Instructions for the task :: Transcribe, word for word and without additions, each line below from the one containing "An exercise in" through the one containing "Spot the right", both ends included.

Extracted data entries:
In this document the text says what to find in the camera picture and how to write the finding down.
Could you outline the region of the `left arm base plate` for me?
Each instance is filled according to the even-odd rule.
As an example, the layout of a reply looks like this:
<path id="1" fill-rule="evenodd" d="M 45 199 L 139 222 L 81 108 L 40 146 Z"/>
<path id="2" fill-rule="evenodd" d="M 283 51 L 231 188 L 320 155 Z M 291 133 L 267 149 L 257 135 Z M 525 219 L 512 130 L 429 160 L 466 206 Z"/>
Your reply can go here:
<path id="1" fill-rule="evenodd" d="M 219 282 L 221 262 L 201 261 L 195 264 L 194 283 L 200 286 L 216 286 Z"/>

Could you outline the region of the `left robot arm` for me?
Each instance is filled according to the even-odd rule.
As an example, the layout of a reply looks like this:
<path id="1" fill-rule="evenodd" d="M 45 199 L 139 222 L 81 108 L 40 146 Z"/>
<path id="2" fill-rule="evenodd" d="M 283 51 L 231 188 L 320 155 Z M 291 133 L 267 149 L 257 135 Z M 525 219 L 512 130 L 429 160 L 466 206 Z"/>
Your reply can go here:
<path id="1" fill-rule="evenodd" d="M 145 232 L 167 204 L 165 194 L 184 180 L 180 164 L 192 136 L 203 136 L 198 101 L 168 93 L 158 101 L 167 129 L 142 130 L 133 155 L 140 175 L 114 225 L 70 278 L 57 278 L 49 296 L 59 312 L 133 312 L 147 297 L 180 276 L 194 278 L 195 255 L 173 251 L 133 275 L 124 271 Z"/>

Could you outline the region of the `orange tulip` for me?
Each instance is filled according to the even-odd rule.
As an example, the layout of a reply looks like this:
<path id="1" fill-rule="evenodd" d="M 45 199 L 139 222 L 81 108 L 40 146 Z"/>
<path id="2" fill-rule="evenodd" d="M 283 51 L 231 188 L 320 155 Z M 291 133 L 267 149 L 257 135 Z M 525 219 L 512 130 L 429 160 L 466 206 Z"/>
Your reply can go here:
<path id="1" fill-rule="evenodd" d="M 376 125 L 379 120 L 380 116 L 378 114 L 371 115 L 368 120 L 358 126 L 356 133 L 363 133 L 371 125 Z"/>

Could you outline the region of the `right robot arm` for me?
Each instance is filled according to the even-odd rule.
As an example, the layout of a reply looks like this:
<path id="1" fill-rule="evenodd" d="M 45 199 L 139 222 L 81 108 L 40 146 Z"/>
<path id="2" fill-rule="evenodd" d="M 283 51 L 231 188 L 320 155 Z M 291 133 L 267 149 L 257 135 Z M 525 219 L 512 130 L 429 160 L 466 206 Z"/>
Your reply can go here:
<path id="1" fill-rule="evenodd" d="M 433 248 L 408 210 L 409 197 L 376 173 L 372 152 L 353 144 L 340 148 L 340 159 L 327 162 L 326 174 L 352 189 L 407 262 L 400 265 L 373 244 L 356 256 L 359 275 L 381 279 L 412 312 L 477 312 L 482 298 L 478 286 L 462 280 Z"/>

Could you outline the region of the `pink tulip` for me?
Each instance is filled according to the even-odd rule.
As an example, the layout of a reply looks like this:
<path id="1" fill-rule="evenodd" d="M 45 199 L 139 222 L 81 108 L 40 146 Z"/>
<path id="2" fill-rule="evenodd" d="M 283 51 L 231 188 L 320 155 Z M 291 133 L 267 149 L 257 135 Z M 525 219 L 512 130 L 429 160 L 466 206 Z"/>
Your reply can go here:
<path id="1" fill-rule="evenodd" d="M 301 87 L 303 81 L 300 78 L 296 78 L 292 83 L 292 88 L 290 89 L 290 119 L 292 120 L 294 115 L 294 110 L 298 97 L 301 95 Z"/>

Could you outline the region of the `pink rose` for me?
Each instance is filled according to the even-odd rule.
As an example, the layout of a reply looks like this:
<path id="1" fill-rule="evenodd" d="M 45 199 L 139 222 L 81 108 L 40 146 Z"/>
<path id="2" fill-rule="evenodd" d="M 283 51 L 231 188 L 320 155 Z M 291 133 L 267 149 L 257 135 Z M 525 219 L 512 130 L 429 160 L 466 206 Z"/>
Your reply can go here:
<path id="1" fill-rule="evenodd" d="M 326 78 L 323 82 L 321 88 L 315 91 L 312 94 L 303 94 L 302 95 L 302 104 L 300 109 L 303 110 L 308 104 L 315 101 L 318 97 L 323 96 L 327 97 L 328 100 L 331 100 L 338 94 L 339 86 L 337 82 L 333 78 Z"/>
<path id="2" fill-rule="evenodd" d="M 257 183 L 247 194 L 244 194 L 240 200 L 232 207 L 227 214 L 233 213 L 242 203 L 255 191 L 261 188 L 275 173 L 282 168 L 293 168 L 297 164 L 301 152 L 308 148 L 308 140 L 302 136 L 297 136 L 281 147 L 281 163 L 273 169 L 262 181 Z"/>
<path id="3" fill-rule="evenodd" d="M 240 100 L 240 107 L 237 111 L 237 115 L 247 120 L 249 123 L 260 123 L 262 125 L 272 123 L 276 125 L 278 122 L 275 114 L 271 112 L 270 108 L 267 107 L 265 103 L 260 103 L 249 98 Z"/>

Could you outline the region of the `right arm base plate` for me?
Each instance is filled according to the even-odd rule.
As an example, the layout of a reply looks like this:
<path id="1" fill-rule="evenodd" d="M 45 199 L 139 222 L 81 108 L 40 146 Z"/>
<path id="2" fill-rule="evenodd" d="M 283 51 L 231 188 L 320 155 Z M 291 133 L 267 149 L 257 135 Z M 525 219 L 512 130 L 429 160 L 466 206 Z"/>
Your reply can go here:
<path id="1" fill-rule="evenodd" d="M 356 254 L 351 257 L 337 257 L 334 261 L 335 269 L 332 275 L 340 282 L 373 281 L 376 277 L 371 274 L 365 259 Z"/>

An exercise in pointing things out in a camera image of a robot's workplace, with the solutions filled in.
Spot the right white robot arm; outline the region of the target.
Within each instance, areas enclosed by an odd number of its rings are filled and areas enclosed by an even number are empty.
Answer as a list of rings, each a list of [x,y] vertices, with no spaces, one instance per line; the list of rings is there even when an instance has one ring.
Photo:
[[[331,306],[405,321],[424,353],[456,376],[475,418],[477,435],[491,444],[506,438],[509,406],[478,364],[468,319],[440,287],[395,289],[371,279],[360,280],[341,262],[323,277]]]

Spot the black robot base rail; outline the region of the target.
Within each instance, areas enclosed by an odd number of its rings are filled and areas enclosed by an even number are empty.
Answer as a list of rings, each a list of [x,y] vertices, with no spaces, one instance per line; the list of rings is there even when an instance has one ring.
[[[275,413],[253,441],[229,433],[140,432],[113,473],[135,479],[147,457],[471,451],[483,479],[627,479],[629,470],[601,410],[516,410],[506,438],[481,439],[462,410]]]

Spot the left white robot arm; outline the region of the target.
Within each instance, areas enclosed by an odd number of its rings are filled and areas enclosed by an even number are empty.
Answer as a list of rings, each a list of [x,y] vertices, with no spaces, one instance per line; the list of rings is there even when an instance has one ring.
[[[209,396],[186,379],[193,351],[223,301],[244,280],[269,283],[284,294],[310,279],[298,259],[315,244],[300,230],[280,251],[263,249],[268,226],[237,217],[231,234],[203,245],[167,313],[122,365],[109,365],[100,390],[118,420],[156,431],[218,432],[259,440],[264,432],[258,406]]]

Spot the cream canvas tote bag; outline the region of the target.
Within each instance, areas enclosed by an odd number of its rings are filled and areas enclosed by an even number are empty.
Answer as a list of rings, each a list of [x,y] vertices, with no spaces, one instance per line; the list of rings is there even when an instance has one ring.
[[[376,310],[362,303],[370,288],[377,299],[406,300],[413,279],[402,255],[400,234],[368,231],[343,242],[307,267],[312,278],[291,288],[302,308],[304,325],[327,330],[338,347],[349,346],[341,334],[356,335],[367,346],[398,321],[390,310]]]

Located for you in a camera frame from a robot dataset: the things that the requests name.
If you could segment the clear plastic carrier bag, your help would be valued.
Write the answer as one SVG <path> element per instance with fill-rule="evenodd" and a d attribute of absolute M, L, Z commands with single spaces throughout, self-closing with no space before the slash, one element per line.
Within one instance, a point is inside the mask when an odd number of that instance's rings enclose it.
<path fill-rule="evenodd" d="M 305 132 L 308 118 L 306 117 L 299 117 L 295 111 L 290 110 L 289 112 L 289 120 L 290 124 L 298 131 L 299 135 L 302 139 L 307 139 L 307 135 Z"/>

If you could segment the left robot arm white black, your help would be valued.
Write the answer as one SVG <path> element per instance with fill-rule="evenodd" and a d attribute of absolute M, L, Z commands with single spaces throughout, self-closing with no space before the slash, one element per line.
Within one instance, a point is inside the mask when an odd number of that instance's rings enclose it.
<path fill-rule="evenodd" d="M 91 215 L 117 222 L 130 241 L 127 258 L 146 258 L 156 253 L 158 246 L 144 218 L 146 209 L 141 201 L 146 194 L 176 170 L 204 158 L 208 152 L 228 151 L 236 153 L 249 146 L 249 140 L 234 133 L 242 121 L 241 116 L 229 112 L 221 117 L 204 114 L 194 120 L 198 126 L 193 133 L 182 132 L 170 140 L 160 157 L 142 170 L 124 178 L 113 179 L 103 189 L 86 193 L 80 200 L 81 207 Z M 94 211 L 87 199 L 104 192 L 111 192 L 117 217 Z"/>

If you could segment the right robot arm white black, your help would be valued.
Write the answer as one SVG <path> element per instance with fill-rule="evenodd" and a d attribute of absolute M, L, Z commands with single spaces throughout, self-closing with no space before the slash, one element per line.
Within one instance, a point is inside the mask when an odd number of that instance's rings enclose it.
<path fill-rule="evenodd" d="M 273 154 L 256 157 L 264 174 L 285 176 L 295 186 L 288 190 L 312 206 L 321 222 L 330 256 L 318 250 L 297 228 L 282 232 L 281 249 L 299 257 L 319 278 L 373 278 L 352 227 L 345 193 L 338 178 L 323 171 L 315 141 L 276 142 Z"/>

Result of this exercise ::
An exercise in pointing things out in a camera image of a robot's workplace, with the solutions filled in.
Spot the right white robot arm; outline the region of the target.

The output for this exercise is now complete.